The follow-up study was restricted to 614 children born between August 1987 and November 1990 at the private hospital and their mothers. From January 1993 to March 1996 the mothers and their children from the index pregnancy were located. If the mothers agreed, blood pressure measures, an anthropometric evaluation and a short health questionnaire were performed on themselves and their child. The mothers continued to be blinded to whether they had received placebo or calcium in the main study.

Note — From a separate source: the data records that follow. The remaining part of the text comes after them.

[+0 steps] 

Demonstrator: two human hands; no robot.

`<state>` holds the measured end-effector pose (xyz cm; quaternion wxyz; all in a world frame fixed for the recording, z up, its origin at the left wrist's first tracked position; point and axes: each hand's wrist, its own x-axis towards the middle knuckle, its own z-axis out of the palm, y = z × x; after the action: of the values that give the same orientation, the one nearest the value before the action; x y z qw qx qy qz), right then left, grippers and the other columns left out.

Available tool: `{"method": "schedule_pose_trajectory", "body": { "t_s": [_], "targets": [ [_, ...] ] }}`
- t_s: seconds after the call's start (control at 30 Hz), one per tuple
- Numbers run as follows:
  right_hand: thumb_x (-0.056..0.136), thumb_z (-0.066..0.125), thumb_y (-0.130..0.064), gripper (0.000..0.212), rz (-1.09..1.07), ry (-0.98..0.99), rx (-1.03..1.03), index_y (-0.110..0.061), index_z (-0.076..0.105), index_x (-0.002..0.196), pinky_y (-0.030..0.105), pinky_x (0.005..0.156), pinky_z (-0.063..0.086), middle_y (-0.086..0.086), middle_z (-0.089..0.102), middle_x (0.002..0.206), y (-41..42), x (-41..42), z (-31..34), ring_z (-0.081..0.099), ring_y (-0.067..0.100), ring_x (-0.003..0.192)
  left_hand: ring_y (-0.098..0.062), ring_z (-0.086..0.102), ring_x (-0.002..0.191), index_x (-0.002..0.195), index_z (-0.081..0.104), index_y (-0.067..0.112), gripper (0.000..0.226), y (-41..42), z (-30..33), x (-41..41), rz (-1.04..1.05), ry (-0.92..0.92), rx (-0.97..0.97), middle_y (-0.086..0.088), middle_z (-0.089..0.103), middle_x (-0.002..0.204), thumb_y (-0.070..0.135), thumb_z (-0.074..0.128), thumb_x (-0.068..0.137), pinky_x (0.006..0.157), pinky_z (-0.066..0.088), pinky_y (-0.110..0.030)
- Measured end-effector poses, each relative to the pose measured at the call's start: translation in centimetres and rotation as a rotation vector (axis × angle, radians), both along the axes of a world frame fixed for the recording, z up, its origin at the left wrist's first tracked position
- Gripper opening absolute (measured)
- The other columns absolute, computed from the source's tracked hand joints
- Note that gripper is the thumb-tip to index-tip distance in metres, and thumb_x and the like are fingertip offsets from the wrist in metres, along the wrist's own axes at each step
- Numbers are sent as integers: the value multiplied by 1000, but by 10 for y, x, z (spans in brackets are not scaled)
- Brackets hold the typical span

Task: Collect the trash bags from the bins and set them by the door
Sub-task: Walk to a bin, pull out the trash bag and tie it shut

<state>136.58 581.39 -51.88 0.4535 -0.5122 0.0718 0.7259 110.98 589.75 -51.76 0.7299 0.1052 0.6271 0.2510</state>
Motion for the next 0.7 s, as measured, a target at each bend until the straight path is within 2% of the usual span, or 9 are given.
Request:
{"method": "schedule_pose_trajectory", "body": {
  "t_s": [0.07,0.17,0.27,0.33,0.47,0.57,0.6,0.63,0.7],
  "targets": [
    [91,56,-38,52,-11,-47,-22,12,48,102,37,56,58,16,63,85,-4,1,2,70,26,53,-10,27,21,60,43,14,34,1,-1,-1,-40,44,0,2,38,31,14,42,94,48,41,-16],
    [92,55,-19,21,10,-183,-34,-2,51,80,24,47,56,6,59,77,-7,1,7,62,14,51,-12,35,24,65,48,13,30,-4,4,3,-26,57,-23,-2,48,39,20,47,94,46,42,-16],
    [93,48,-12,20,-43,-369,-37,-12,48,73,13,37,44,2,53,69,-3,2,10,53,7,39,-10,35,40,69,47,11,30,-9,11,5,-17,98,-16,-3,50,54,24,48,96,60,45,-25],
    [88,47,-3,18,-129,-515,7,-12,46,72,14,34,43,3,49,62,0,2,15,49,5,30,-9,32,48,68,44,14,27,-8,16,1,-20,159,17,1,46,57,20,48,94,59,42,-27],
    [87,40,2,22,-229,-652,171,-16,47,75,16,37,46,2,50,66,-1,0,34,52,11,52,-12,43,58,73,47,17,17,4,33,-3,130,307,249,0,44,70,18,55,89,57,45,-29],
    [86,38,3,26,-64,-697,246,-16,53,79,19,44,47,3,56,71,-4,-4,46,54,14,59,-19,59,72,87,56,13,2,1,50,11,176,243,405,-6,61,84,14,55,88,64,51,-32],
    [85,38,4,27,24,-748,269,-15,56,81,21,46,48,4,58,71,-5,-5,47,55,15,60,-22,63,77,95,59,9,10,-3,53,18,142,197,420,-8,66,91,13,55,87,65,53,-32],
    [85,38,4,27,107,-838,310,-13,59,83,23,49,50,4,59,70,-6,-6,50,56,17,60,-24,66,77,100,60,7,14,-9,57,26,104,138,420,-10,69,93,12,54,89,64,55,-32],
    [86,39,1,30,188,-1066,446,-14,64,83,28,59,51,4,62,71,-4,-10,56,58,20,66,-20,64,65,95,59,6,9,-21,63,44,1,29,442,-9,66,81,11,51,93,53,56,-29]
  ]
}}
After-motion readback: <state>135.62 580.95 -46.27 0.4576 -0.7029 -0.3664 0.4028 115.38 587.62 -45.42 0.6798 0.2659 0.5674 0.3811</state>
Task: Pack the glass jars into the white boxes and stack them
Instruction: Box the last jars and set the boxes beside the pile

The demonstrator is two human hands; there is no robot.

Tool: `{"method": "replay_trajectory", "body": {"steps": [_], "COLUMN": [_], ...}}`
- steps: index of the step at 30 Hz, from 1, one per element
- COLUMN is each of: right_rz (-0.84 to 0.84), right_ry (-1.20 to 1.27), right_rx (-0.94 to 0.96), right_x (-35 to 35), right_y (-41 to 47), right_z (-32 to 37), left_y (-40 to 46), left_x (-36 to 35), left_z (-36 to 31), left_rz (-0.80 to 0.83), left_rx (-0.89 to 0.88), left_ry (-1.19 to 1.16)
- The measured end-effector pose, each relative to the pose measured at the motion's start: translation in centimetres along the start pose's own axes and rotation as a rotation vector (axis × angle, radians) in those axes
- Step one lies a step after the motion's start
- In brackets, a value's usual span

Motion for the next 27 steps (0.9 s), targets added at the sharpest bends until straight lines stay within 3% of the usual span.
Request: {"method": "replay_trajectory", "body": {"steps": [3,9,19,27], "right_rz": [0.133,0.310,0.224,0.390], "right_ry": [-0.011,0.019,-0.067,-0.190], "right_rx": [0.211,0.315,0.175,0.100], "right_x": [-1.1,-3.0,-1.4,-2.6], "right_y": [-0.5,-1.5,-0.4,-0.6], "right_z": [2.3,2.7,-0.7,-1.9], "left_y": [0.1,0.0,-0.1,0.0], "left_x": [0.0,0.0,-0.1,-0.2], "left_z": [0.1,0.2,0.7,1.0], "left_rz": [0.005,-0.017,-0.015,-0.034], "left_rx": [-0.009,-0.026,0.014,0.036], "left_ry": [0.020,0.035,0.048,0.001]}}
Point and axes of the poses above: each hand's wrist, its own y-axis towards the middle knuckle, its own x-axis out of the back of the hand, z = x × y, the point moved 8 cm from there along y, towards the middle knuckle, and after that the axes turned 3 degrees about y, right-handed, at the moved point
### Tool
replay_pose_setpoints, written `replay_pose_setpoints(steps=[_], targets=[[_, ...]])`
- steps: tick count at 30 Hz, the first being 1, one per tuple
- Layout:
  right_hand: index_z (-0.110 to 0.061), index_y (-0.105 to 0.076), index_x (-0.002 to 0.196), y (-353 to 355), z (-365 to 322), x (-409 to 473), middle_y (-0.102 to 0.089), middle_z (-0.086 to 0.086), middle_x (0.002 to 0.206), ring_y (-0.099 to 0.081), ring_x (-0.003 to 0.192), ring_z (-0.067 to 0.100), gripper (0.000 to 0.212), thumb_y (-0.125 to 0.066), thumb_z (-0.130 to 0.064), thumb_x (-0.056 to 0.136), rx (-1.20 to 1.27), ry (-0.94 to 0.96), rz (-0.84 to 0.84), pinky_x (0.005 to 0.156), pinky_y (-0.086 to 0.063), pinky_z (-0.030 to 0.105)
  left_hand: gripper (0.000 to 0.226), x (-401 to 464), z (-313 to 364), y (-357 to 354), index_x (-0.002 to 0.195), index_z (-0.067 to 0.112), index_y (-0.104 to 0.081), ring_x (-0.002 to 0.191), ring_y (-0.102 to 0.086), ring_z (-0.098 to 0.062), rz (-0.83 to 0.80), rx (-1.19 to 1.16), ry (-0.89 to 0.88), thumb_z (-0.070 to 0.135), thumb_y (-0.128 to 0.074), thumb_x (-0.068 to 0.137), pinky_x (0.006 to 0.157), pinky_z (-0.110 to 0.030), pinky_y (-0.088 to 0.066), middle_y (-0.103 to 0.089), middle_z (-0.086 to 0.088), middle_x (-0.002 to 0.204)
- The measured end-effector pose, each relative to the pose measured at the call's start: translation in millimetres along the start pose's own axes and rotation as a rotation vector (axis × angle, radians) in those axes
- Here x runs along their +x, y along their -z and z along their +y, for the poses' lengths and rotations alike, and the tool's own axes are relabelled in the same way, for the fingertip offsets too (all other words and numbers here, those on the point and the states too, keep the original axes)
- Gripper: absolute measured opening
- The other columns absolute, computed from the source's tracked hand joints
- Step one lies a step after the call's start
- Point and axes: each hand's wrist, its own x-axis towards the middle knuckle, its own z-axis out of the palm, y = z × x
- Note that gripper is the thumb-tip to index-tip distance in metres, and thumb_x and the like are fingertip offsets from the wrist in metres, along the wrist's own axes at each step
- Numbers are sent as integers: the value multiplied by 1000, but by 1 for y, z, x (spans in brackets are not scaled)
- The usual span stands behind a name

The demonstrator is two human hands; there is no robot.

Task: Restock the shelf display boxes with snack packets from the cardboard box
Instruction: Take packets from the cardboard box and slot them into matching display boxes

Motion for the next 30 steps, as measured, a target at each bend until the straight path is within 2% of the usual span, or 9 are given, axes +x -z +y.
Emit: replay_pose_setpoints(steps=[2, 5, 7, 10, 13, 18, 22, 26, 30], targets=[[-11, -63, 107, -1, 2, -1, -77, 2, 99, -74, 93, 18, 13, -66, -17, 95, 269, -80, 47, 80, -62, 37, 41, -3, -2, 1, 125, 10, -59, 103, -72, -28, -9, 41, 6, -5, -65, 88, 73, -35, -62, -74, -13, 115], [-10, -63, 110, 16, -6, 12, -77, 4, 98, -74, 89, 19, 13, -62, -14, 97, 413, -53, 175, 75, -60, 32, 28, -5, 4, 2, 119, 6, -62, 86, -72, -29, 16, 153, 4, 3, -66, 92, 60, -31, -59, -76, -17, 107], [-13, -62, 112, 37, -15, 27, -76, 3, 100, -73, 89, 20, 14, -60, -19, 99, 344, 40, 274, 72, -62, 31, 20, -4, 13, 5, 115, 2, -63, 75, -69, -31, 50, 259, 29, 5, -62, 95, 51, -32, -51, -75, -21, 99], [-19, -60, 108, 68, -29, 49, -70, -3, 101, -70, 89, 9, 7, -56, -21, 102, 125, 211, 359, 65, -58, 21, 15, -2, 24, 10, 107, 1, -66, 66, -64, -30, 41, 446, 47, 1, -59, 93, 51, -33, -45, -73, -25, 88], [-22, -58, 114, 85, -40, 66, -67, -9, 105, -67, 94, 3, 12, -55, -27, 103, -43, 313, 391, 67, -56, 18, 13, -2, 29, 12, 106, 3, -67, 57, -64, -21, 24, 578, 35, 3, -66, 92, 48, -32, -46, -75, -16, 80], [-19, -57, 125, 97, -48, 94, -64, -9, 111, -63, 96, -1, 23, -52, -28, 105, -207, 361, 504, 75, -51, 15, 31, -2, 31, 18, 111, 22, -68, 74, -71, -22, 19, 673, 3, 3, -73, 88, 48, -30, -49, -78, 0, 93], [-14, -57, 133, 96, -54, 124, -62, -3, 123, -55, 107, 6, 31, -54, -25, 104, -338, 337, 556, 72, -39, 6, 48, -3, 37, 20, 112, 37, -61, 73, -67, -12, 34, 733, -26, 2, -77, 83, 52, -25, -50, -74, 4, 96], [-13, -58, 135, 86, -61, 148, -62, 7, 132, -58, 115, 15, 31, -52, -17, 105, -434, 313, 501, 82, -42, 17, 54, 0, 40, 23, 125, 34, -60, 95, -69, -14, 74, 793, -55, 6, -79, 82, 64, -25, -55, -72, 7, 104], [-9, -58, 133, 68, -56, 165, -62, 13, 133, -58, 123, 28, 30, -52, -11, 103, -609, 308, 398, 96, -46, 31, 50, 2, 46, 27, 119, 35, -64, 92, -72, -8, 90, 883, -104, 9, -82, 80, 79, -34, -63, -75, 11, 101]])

Systolic and diastolic blood pressures were measured in the children (mean age 7.1 years, age range 5 years to 9 years and 10 months) and in the mothers. The height and weight of the children were also measured.

At the end of the whole examination, a general health questionnaire was given to the mother which asked about any major illnesses, hospital admissions or episodes of urinary stones or gall stones. When a mother reported that she or her child had a diagnosis or symptoms of one of these diseases, a detailed history was taken, including information on the diagnostic method.

Results and discussion

Complications and outcomes in pregnancy:
The reports of women with anaemia, premature rupture of membranes, diabetes mellitus, third trimester haemorrhage, and receiving medical treatment, and the numbers of hospital admissions, inductions of labour, and caesarean sections were closely similar in the calcium and placebo groups. The rate of urinary tract infection was higher in the calcium group (12/257) than in the control group (7/261) (P=0.23). The incidence of gestational hypertension was lower in the calcium group (15/257) than in the placebo group (22/261). One woman in the calcium group and two in the placebo group had pre-eclampsia.
At birth the weight, length, gestational age, and the rate of preterm delivery were closely similar between the two groups. A higher proportion of the newborn infants in the calcium group had an Apgar score <7 at the first minute (20/248 vs 10/251), and more newborns were admitted to the neonatal intensive care unit (38/248 vs 29/251) (not significant).

Mothers' and children's characteristics 5 to 9 years after delivery:
The mean maternal systolic blood pressure was similar in both groups but the mean diastolic blood pressure was lower in the calcium group. Women in the calcium group had a lower risk of high diastolic blood pressure (>= 90 mmHg) than those in the placebo group.
The mean systolic blood pressure for children was lower in the calcium group than in the placebo group.
The proportion of children with high systolic blood pressure was lower in the calcium group (11.4%) than in the placebo group (19.3%). The proportion of children with high diastolic blood pressure was also lower in the calcium group )10.2%) than in the placebo group (12.7%).

Side effects:
The incidence of symptomatic kidney stones in the mothers was 2.3% and 2.7% for the calcium and placebo groups respectively (not significantly different). Gall stones were reported by 3.1% of mothers in the calcium group and by 2.3 % in the placebo group (not significantly different).
None of the children had symptoms of kidney or gall stones. Children whose mothers had received calcium supplements were admitted (at least once) to hospitals at a similar rate to those whose mothers had not (26.7% vs 27.4%).

Applicant's summary and conclusion

The authors conclude that calcium supplementation during pregnancy is associated with lower systolic blood pressure in the offspring, particularly among overweight children.